#### [EXERCISE BRIEF]
Starting at the line that contains "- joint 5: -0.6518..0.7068", copy every line through the end of the listing below exactly, and copy nothing else.

Top of DATA BELOW

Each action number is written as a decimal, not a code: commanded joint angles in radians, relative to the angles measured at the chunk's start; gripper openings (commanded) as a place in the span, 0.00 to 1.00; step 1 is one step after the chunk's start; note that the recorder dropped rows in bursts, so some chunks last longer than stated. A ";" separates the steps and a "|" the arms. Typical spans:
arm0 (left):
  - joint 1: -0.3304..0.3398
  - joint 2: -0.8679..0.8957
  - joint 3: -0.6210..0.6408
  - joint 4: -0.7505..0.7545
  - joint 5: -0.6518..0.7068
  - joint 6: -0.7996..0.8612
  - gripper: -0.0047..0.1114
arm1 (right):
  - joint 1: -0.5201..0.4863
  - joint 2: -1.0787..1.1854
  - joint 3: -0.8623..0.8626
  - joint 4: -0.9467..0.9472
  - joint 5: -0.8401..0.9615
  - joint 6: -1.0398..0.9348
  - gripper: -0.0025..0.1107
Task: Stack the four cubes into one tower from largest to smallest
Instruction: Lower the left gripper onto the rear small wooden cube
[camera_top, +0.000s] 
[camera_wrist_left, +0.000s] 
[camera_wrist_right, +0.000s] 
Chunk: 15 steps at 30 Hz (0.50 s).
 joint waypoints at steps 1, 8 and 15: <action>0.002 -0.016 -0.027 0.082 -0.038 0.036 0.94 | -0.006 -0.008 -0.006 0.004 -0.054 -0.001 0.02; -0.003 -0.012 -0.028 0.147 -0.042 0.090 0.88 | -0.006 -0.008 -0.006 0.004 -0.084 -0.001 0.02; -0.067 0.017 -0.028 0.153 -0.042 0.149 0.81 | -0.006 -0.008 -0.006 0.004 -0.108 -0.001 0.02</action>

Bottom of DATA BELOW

#### [OUTPUT FOR THIS TASK]
  - joint 5: -0.6518..0.7068
  - joint 6: -0.7996..0.8612
  - gripper: -0.0047..0.1114
arm1 (right):
  - joint 1: -0.5201..0.4863
  - joint 2: -1.0787..1.1854
  - joint 3: -0.8623..0.8626
  - joint 4: -0.9467..0.9472
  - joint 5: -0.8401..0.9615
  - joint 6: -1.0398..0.9348
  - gripper: -0.0025..0.1107
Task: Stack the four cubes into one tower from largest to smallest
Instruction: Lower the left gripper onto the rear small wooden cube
[camera_top, +0.000s] 
[camera_wrist_left, +0.000s] 
[camera_wrist_right, +0.000s] 
Chunk: 15 steps at 30 Hz (0.50 s).
 joint waypoints at steps 1, 8 and 15: <action>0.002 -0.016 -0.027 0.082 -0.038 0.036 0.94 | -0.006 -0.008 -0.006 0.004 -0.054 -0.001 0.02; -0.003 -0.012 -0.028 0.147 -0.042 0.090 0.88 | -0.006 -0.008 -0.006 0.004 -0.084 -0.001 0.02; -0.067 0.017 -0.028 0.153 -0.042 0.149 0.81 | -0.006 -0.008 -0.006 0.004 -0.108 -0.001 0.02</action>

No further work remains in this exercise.